_REQUIRED WORK_.
Examine each line of the data, and copy the ones containing "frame".

_DATASET RECORDS_.

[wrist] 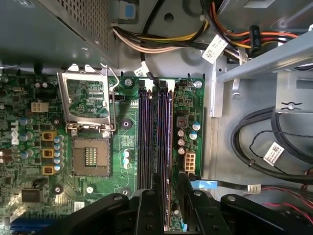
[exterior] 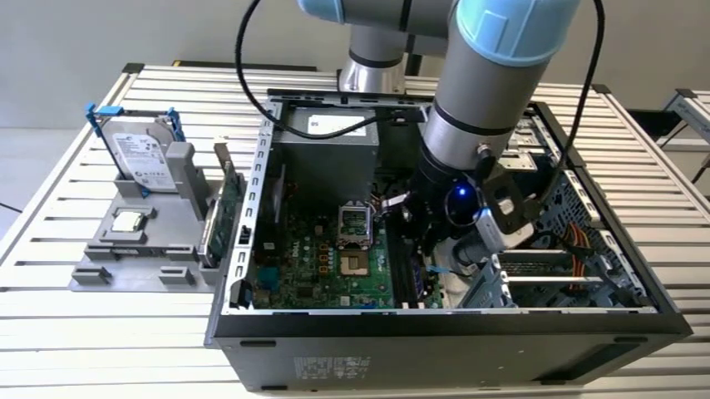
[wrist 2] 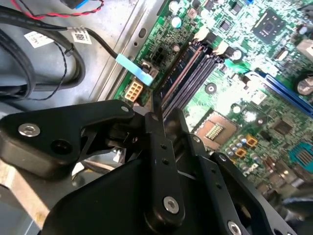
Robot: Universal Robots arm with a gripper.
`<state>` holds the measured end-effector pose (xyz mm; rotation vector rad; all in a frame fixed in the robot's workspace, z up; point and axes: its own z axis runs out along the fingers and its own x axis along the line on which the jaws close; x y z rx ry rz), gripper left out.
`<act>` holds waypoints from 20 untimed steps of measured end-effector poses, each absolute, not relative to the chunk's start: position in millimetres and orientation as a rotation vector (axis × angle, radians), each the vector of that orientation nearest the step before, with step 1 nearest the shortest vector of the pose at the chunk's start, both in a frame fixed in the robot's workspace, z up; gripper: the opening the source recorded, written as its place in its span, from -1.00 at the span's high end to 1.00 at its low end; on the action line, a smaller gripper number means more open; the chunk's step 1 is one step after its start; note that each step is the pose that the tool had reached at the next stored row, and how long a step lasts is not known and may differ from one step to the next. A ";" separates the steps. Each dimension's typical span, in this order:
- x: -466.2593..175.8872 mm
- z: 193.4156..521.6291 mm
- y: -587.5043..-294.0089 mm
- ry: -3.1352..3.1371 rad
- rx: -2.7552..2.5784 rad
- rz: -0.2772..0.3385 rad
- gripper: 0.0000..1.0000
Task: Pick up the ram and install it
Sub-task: 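Insert the ram into the slot, then press down the ram until it locks into place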
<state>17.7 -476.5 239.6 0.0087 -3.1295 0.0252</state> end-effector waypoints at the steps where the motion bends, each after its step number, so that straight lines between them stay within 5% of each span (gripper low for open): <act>1: 17.7 241.8 -476.5 -3.129 0.009 0.025 -1.00; 7: 17.8 243.9 -476.6 -3.129 0.009 0.025 -1.00; 8: 17.8 244.0 -476.6 -3.129 0.009 0.026 1.00; 20: 17.8 243.9 -476.6 -3.129 0.009 0.028 1.00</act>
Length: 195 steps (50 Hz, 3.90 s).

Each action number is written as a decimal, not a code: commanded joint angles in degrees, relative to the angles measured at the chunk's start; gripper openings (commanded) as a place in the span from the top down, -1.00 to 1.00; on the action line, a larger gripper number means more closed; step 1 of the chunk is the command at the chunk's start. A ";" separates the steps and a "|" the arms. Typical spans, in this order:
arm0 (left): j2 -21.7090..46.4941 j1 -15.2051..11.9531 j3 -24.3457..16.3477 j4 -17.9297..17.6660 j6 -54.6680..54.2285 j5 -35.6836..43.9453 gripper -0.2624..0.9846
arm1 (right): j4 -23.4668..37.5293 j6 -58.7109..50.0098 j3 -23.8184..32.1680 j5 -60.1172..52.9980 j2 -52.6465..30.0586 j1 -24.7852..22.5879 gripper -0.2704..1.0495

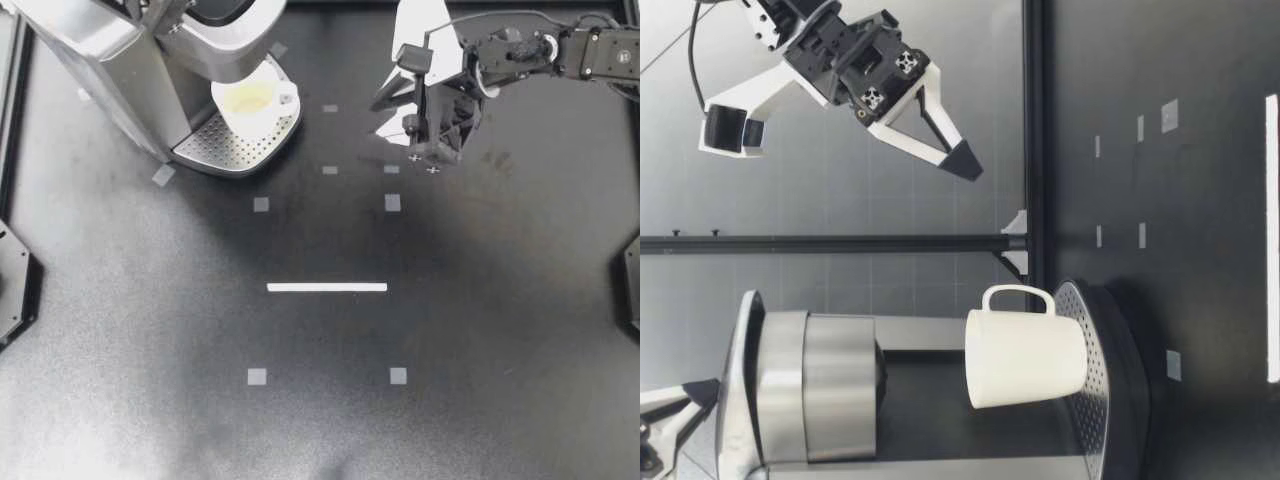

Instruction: Place the coffee capsule inside the capsule container, then place the cup onto the center of the cup tray.

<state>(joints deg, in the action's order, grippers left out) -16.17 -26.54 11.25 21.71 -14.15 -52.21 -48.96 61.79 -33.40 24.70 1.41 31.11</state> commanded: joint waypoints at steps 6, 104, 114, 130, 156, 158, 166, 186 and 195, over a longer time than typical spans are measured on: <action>0.35 0.09 -3.96 -0.09 -0.09 -0.18 0.41 | -0.26 0.09 0.53 -0.35 1.14 0.35 -0.15; -9.58 15.64 7.12 -0.09 0.79 24.79 0.41 | -7.12 0.09 -2.64 -0.70 13.97 -3.60 -0.15; -14.41 18.02 17.31 -0.18 -0.18 39.81 0.41 | -9.76 0.09 -6.86 -8.70 20.92 -10.46 -0.14; -18.63 18.28 29.00 -0.26 -4.04 55.81 0.41 | -12.22 -0.70 -15.47 -26.54 32.78 -22.32 -0.14; -17.84 18.81 39.29 -0.26 -5.54 69.17 0.41 | -12.30 -3.96 -18.72 -34.63 33.84 -29.97 -0.14; -17.75 18.72 39.90 -0.26 -5.54 70.05 0.41 | -12.39 -4.04 -18.81 -34.89 33.49 -30.23 -0.14; -17.31 18.72 41.75 -0.26 -5.45 72.07 0.41 | -12.30 -4.04 -18.98 -35.60 32.87 -30.76 -0.14; -13.18 18.81 41.92 -0.18 -4.83 76.99 0.41 | -12.30 -4.04 -19.34 -36.74 33.75 -31.99 -0.14; -12.13 18.81 42.01 -0.26 -4.57 77.78 0.40 | -12.30 -4.13 -19.69 -38.23 33.40 -31.99 -0.14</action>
<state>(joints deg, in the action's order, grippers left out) -28.21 -7.82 54.23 21.53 -18.72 24.79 -61.44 57.66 -53.61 -12.74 34.72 -0.53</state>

_SOLUTION_.
`<state>` holds the measured end-effector pose (xyz mm; rotation vector rad; all in a frame fixed in the robot's workspace, z up; point and axes: its own z axis runs out along the fingers and its own x axis along the line on which the jaws close; x y z rx ry rz), gripper left out.
`<act>` holds waypoints from 20 untimed steps of measured end-effector poses, each absolute, not relative to the chunk's start: position in millimetres and orientation as a rotation vector (axis × angle, radians), each the vector of that orientation nearest the step before, with step 1 nearest the shortest vector of the pose at the chunk's start, both in a frame fixed in the robot's workspace, z up; gripper: the opening the source recorded, written as its place in its span, from -1.00 at the span's high end to 1.00 at its low end; on the action line, a smaller gripper number means more open; the chunk's step 1 is one step after its start; note that each step is the pose that the tool had reached at the next stored row, and how long a step lasts is not known and may differ from one step to the next. A ";" separates the steps. Each dimension's typical span, in this order:

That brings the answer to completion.